— Try it —
An exact copy of the listing below is required.

— The data —

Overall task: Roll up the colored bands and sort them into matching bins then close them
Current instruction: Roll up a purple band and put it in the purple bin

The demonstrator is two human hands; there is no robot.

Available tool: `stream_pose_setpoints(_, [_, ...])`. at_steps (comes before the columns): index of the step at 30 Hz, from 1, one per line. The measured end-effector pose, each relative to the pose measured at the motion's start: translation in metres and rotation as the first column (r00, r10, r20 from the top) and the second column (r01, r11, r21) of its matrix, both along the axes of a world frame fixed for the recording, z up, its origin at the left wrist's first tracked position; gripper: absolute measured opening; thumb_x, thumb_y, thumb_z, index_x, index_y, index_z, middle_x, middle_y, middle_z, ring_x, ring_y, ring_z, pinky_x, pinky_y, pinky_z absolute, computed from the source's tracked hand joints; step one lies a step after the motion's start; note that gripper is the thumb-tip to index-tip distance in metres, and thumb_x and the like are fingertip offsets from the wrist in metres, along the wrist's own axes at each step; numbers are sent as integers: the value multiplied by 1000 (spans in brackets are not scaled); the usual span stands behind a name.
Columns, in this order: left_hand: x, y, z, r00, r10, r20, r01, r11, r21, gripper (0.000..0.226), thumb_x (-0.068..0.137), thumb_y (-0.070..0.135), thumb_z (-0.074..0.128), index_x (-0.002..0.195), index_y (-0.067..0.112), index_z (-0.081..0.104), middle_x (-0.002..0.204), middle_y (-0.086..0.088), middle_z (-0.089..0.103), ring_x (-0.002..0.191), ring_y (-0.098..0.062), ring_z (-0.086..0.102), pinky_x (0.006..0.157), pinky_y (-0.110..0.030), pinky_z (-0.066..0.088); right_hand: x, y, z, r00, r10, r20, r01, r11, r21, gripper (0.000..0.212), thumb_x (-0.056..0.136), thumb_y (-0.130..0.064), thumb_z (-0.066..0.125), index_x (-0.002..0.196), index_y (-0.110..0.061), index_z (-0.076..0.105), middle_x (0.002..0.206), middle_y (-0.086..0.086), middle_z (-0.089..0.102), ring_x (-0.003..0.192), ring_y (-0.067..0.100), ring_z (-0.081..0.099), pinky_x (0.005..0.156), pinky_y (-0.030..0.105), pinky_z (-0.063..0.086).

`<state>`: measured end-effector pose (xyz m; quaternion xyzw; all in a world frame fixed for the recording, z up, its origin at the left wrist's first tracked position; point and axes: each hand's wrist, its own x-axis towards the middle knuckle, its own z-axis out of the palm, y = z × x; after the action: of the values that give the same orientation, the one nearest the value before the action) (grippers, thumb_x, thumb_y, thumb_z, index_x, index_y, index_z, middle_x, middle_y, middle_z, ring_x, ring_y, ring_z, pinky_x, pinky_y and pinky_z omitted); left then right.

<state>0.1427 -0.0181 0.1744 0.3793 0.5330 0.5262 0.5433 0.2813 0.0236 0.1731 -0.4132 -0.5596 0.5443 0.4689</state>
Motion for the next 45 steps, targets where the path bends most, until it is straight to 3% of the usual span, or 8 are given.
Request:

— Output for this exercise —
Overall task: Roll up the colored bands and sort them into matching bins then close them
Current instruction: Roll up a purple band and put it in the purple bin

The demonstrator is two human hands; there is no robot.

Available tool: `stream_pose_setpoints(_, [_, ...])`. at_steps (comes before the columns): index of the step at 30 Hz, from 1, one per line. The measured end-effector pose, each relative to the pose measured at the motion's start: translation in metres and rotation as the first column (r00, r10, r20 from the top) and the second column (r01, r11, r21) of its matrix, both along the axes of a world frame fixed for the recording, z up, its origin at the left wrist's first tracked position; gripper: absolute measured opening; thumb_x, thumb_y, thumb_z, index_x, index_y, index_z, middle_x, middle_y, middle_z, ring_x, ring_y, ring_z, pinky_x, pinky_y, pinky_z absolute, computed from the source's tracked hand joints; step one lies a step after the motion's start; note that gripper is the thumb-tip to index-tip distance in metres, and thumb_x and the like are fingertip offsets from the wrist in metres, along the wrist's own axes at each step; numbers are sent as integers: the value multiplied by 1000 (spans in brackets are not scaled); the usual span stands behind a name.
Columns, in this order: left_hand: x, y, z, r00, r10, r20, r01, r11, r21, gripper (0.000..0.226), thumb_x (-0.068..0.137), thumb_y (-0.070..0.135), thumb_z (-0.074..0.128), index_x (-0.002..0.195), index_y (-0.067..0.112), index_z (-0.081..0.104), middle_x (-0.002..0.204), middle_y (-0.086..0.088), middle_z (-0.089..0.103), ring_x (-0.002..0.191), ring_y (-0.098..0.062), ring_z (-0.086..0.102), pinky_x (0.006..0.157), pinky_y (-0.110..0.030), pinky_z (-0.066..0.088); right_hand: x, y, z, r00, r10, r20, r01, r11, r21, gripper (0.000..0.212), thumb_x (-0.056..0.136), thumb_y (-0.130..0.064), thumb_z (-0.066..0.125), index_x (-0.002..0.196), index_y (-0.110..0.061), index_z (-0.076..0.105), middle_x (0.002..0.206), middle_y (-0.086..0.086), middle_z (-0.089..0.102), ring_x (-0.003..0.192), ring_y (-0.067..0.100), ring_z (-0.081..0.099), pinky_x (0.005..0.156), pinky_y (-0.030..0.105), pinky_z (-0.063..0.086).

`<state>`: measured end-effector pose (xyz m; quaternion xyzw; all in a world frame fixed for the recording, z up, its origin at the left wrist's first tracked position; point and axes: each hand's wrist, its own x-axis towards the middle knuckle, its own z-axis out of the palm, y = z × x; after the action: of the values that give the same orientation, the one nearest the value before the action) (grippers, thumb_x, thumb_y, thumb_z, index_x, index_y, index_z, middle_x, middle_y, middle_z, ring_x, ring_y, ring_z, pinky_x, pinky_y and pinky_z omitted); left then right.

<state>0.1427 -0.0181 0.1744 0.3793 0.5330 0.5262 0.5433 0.2813 0.0236 0.1731 -0.4132 -0.5596 0.5443 0.4689</state>
Motion for the next 45 steps, targets where the path bends most, until it is straight to 3% of the usual span, or 8 are given.
Request:

The exercise asks for nothing more than this.